There was a time when Knowlton was a busy tourist centre. Its peak was around 30 years ago when a local entrepreneur started an outlet called LL Brome followed by the arrival of the well-known Ralph Lauren.
“Those times are not coming back,” says Owen Falquero, president of the Chamber of Commerce of the Town of Brome Lake and a lawyer with an active practice working out of a space that once was retail.
Back then the village of Knowlton was part of an experiment to allow Sunday shopping in tourist locations. Today, Sunday shopping is a reality across the province.
Competition surrounds the town like the moat of a medieval castle. Where once Knowlton was a destination for shopping tourists, now they can go to the Dix-30 in Brossard or the big box stores in Granby and Sherbrooke.

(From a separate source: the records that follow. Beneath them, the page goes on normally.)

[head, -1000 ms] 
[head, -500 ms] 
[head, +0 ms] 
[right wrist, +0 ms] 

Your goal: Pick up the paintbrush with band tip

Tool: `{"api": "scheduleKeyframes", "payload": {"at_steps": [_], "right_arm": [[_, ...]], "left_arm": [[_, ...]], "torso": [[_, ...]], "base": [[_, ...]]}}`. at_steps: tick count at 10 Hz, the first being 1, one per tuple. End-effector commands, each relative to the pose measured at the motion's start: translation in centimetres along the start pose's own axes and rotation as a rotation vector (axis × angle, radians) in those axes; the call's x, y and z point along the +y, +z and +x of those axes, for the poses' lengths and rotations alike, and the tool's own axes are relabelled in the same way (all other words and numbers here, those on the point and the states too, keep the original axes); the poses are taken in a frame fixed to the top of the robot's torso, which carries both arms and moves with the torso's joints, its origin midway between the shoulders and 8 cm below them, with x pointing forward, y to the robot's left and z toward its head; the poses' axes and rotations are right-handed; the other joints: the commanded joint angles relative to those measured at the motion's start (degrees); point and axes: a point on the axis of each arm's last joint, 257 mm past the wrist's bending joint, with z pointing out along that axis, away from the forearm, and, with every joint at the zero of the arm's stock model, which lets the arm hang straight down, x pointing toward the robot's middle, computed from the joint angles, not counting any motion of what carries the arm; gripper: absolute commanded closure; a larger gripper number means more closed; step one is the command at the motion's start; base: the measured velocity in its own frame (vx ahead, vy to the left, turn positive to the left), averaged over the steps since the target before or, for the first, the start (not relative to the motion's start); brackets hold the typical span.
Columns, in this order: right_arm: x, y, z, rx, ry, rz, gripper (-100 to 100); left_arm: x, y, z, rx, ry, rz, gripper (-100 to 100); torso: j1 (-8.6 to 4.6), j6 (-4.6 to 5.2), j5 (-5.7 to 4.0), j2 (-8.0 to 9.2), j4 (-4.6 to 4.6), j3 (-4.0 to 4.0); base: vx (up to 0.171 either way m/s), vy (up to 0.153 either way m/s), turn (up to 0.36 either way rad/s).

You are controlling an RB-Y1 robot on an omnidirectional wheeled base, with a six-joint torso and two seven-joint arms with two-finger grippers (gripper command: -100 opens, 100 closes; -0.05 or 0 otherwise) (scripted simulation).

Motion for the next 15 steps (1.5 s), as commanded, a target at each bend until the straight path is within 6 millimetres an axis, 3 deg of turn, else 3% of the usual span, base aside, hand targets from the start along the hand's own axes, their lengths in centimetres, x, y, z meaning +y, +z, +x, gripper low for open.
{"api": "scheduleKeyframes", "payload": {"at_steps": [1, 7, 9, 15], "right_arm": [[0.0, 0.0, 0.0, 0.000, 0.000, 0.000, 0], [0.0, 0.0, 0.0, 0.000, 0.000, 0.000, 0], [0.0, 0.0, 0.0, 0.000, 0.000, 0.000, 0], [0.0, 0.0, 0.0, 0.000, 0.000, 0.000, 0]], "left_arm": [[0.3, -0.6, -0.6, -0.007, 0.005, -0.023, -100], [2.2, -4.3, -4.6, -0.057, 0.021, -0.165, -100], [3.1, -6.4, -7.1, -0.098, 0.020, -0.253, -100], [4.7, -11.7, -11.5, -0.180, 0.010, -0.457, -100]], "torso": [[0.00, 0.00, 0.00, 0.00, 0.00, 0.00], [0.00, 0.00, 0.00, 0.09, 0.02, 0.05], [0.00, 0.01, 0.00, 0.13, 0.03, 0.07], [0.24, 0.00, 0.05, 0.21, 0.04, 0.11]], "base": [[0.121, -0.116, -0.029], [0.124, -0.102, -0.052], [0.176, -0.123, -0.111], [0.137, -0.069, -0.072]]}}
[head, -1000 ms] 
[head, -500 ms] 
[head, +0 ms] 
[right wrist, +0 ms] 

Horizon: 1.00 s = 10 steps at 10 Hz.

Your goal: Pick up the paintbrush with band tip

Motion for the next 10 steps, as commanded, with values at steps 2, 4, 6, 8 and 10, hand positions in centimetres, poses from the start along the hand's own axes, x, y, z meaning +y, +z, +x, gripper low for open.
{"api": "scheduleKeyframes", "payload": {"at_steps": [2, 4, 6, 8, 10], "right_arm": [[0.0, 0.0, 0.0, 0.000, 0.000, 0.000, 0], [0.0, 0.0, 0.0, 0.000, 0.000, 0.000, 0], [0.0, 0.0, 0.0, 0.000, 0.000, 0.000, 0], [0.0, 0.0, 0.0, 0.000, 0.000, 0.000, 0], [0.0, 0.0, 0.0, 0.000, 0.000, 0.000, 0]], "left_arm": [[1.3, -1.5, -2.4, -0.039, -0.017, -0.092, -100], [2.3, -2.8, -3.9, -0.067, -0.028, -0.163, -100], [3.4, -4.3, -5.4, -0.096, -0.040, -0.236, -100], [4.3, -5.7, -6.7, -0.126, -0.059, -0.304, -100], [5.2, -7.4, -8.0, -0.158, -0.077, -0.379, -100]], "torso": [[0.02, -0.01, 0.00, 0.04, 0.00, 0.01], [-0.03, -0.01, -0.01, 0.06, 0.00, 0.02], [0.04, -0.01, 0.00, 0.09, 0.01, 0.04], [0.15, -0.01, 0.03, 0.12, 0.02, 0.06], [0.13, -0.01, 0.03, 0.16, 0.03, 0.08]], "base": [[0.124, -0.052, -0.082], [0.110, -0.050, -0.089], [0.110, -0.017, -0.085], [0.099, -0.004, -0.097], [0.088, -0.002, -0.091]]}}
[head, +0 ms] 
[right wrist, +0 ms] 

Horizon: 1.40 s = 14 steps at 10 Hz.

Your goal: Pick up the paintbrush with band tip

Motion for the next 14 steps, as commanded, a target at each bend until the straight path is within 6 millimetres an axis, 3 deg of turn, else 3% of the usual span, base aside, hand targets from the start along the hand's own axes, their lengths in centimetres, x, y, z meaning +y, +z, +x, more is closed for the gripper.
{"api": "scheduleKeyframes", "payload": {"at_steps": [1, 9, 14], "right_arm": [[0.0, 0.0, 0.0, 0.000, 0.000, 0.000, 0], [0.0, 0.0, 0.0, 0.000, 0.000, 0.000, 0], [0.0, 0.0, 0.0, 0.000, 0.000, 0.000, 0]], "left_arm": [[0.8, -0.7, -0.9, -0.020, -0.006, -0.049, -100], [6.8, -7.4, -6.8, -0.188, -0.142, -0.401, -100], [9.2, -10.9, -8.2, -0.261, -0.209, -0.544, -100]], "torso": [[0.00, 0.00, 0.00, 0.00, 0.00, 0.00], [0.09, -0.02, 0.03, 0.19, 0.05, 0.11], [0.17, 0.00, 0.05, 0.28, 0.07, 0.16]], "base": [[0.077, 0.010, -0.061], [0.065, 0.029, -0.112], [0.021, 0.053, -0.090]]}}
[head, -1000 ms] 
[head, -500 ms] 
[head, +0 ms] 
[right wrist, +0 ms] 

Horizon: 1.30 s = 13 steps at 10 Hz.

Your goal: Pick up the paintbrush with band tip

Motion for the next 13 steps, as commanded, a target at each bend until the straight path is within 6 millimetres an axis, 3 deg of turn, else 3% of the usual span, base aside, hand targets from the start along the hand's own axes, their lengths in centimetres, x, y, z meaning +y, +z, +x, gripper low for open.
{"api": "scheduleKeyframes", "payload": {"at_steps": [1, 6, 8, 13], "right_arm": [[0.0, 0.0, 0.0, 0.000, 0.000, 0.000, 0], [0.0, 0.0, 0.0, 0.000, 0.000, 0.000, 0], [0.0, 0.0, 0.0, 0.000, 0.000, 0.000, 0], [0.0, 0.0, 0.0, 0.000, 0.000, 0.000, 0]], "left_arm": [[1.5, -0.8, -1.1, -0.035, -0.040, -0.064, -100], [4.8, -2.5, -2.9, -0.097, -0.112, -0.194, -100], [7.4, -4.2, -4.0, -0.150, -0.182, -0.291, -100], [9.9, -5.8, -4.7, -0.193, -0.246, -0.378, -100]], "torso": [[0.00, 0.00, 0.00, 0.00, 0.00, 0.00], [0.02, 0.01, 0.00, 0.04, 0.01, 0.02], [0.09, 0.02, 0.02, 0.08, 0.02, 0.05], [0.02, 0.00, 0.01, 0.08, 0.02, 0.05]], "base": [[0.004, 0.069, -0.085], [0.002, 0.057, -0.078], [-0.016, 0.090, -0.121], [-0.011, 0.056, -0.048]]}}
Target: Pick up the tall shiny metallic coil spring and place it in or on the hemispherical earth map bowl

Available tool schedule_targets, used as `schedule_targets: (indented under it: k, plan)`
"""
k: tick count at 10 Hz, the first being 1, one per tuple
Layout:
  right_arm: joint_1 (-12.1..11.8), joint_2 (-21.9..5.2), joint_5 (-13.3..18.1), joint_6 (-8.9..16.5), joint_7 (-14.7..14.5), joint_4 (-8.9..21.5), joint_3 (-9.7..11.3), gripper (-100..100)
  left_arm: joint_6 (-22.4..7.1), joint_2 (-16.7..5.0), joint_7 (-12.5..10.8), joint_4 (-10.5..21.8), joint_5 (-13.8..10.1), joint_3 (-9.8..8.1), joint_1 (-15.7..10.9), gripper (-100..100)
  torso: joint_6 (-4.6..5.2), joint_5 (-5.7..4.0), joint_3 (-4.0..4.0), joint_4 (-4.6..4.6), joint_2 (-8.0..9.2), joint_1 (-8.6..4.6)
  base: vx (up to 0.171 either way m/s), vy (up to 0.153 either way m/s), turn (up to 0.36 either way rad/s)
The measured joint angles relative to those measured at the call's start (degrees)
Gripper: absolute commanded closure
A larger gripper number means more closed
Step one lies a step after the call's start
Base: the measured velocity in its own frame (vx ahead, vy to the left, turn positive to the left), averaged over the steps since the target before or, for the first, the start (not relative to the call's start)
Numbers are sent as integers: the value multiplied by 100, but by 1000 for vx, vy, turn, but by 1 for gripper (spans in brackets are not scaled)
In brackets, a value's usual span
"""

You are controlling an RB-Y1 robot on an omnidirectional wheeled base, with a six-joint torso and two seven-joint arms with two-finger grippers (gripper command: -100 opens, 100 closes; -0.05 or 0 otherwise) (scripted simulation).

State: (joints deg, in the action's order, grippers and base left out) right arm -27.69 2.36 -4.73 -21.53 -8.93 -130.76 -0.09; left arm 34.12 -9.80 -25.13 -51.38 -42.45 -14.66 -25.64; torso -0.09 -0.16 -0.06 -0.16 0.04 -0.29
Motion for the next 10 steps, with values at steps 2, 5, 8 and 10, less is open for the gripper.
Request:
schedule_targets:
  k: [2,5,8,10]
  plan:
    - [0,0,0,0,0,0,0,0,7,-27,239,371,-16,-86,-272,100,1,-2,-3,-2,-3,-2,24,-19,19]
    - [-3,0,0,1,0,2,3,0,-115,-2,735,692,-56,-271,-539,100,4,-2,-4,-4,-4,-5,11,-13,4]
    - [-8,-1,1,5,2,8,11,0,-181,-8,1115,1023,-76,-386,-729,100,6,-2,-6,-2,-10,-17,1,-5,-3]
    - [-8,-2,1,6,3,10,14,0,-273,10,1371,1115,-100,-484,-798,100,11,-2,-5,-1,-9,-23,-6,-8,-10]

There are plans for the commercial future of the Town of Brome Lake. Committees are struck, meetings are held. But the old fashioned free market is sending a few obvious signals. There are two buildings in the city center, the red building at the top of England Hill, and the brick one beside the pub, that have been modernised with living space upstairs. No committee decided this; it happened because people want to live here in modern updated space. Having people living in the downtown core is a sure way to encourage downtown businesses. Perhaps it is time to review bylaws concerning commercial spaces fronting on the street in Knowlton.
Knowlton is a residential success. Retail only seems to work when it is well thought-out and well-run. But the town is not a business failure. Of the 130 members of the Chamber of Commerce, half are hidden from view, consultants, writers and artists working from home, making as much or more money than tiny shops. What about Brome Bird Care? A thriving international business based in a small no storefront Knowlton locale. The way of doing business in the age of Internet.
There is a new drugstore on the edge of the village. The future of the old IGA is “The best kept secret in town” according to Mr. Falquero, but that part of town is expanding. Not everyone likes it, but it is reality.
The town council has well thought out plans for the future. There are new residential developments planned. A few empty storefronts do not mean the town is dying. On the contrary, it is alive and well, just not the place it used to be.